> _Task_
From the first entry to the last, restate everything word for word and exclude pictures.

[Source records]

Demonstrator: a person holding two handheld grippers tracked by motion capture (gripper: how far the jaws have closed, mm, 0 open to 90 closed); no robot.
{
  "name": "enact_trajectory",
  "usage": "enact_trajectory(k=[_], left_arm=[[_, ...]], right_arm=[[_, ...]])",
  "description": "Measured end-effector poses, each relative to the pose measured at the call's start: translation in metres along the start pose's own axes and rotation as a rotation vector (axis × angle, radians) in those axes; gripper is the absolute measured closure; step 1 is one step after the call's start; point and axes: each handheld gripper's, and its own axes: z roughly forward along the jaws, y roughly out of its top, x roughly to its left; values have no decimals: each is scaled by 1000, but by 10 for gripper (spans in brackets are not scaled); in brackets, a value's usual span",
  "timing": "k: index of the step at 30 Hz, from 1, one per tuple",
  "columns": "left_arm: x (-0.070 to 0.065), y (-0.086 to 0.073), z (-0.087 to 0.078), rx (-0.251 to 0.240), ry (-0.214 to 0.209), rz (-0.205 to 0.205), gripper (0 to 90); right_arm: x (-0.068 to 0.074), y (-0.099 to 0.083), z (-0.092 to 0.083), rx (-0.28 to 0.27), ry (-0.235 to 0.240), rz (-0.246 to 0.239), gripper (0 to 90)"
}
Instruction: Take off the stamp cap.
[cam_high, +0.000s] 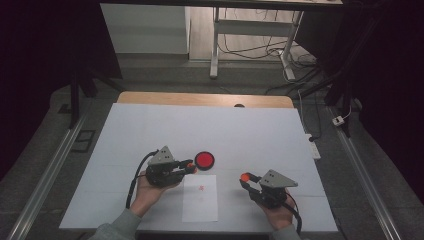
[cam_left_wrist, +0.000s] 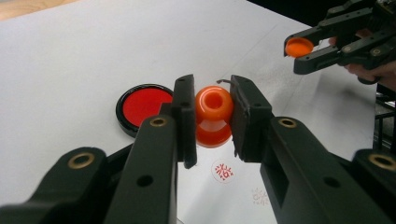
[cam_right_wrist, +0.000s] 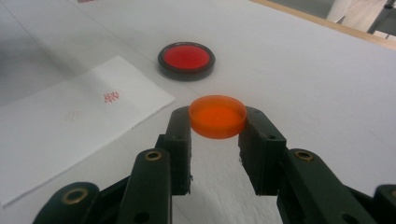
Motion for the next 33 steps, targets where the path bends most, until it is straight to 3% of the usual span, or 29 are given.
enact_trajectory(k=[14,29,33], left_arm=[[2,-1,3,13,-1,-4,728],[7,2,2,4,13,-16,727],[7,6,3,6,26,7,727]], right_arm=[[-27,-21,-26,13,-71,47,649],[-33,-22,-28,16,-66,43,649],[-35,-24,-29,25,-69,47,648]])
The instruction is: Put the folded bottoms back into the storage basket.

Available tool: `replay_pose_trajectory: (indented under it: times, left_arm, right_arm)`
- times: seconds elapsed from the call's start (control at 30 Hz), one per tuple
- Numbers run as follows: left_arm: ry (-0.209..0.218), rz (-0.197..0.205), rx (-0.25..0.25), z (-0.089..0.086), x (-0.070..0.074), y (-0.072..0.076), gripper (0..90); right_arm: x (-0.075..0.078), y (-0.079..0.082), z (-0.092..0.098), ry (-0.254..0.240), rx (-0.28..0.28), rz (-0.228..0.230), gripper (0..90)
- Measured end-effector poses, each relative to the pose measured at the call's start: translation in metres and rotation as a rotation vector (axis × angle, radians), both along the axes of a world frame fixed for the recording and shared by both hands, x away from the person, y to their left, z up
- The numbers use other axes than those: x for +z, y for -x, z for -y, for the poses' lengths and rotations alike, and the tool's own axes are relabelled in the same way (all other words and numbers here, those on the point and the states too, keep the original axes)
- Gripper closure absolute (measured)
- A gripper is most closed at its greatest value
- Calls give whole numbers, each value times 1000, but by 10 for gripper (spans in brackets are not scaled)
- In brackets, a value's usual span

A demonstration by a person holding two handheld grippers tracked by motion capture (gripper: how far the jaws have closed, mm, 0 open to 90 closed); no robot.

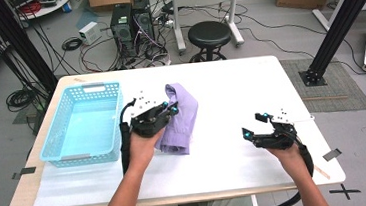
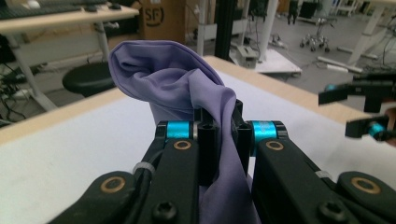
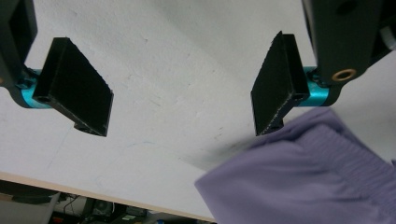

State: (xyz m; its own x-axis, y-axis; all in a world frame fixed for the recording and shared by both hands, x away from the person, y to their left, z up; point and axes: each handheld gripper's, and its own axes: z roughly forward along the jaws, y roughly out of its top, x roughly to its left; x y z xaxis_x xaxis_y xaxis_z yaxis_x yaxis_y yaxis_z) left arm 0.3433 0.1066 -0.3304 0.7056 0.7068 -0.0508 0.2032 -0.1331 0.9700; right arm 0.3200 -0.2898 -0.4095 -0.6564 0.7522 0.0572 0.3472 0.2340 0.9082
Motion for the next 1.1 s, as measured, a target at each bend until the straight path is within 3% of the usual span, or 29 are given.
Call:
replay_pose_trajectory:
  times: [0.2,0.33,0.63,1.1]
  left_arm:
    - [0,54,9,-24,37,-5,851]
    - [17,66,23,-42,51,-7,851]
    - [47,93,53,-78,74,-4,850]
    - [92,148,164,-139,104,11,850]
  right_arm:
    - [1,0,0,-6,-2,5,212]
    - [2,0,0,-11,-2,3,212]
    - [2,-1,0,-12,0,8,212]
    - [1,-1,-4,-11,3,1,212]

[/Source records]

> _Written response_
Demonstrator: a person holding two handheld grippers tracked by motion capture (gripper: how far the jaws have closed, mm, 0 open to 90 closed); no robot.
{
  "name": "enact_trajectory",
  "usage": "enact_trajectory(k=[_], left_arm=[[_, ...]], right_arm=[[_, ...]])",
  "description": "Measured end-effector poses, each relative to the pose measured at the call's start: translation in metres along the start pose's own axes and rotation as a rotation vector (axis × angle, radians) in those axes; gripper is the absolute measured closure; step 1 is one step after the call's start; point and axes: each handheld gripper's, and its own axes: z roughly forward along the jaws, y roughly out of its top, x roughly to its left; values have no decimals: each is scaled by 1000, but by 10 for gripper (spans in brackets are not scaled); in brackets, a value's usual span",
  "timing": "k: index of the step at 30 Hz, from 1, one per tuple",
  "columns": "left_arm: x (-0.070 to 0.065), y (-0.086 to 0.073), z (-0.087 to 0.078), rx (-0.251 to 0.240), ry (-0.214 to 0.209), rz (-0.205 to 0.205), gripper (0 to 90); right_arm: x (-0.068 to 0.074), y (-0.099 to 0.083), z (-0.092 to 0.083), rx (-0.28 to 0.27), ry (-0.235 to 0.240), rz (-0.246 to 0.239), gripper (0 to 90)"
}
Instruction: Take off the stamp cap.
[cam_high, +0.000s] 
[cam_left_wrist, +0.000s] 
[cam_right_wrist, +0.000s] 
Motion for the next 33 steps, targets where the path bends most, until it is straight to 3% of the usual span, or 29 are given.
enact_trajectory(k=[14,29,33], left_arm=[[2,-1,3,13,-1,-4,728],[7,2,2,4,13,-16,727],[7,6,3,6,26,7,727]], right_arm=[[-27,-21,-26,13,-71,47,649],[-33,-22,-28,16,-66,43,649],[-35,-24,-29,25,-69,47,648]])
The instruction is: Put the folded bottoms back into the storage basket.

Available tool: `replay_pose_trajectory: (indented under it: times, left_arm, right_arm)`
- times: seconds elapsed from the call's start (control at 30 Hz), one per tuple
- Numbers run as follows: left_arm: ry (-0.209..0.218), rz (-0.197..0.205), rx (-0.25..0.25), z (-0.089..0.086), x (-0.070..0.074), y (-0.072..0.076), gripper (0..90); right_arm: x (-0.075..0.078), y (-0.079..0.082), z (-0.092..0.098), ry (-0.254..0.240), rx (-0.28..0.28), rz (-0.228..0.230), gripper (0..90)
- Measured end-effector poses, each relative to the pose measured at the call's start: translation in metres and rotation as a rotation vector (axis × angle, radians), both along the axes of a world frame fixed for the recording and shared by both hands, x away from the person, y to their left, z up
- The numbers use other axes than those: x for +z, y for -x, z for -y, for the poses' lengths and rotations alike, and the tool's own axes are relabelled in the same way (all other words and numbers here, those on the point and the states too, keep the original axes)
- Gripper closure absolute (measured)
- A gripper is most closed at its greatest value
- Calls give whole numbers, each value times 1000, but by 10 for gripper (spans in brackets are not scaled)
- In brackets, a value's usual span

A demonstration by a person holding two handheld grippers tracked by motion capture (gripper: how far the jaws have closed, mm, 0 open to 90 closed); no robot.


State: (xyz m; its own x-axis, y-axis; all in a world frame fixed for the recording and shared by both hands, x away from the person, y to their left, z up; point and axes: each handheld gripper's, and its own axes: z roughly forward along the jaws, y roughly out of its top, x roughly to its left; x y z xaxis_x xaxis_y xaxis_z yaxis_x yaxis_y yaxis_z) left arm 0.3433 0.1066 -0.3304 0.7056 0.7068 -0.0508 0.2032 -0.1331 0.9700; right arm 0.3200 -0.2898 -0.4095 -0.6564 0.7522 0.0572 0.3472 0.2340 0.9082
Motion for the next 1.1 s, as measured, a target at each bend until the straight path is within 3% of the usual span, or 29 are given.
Call:
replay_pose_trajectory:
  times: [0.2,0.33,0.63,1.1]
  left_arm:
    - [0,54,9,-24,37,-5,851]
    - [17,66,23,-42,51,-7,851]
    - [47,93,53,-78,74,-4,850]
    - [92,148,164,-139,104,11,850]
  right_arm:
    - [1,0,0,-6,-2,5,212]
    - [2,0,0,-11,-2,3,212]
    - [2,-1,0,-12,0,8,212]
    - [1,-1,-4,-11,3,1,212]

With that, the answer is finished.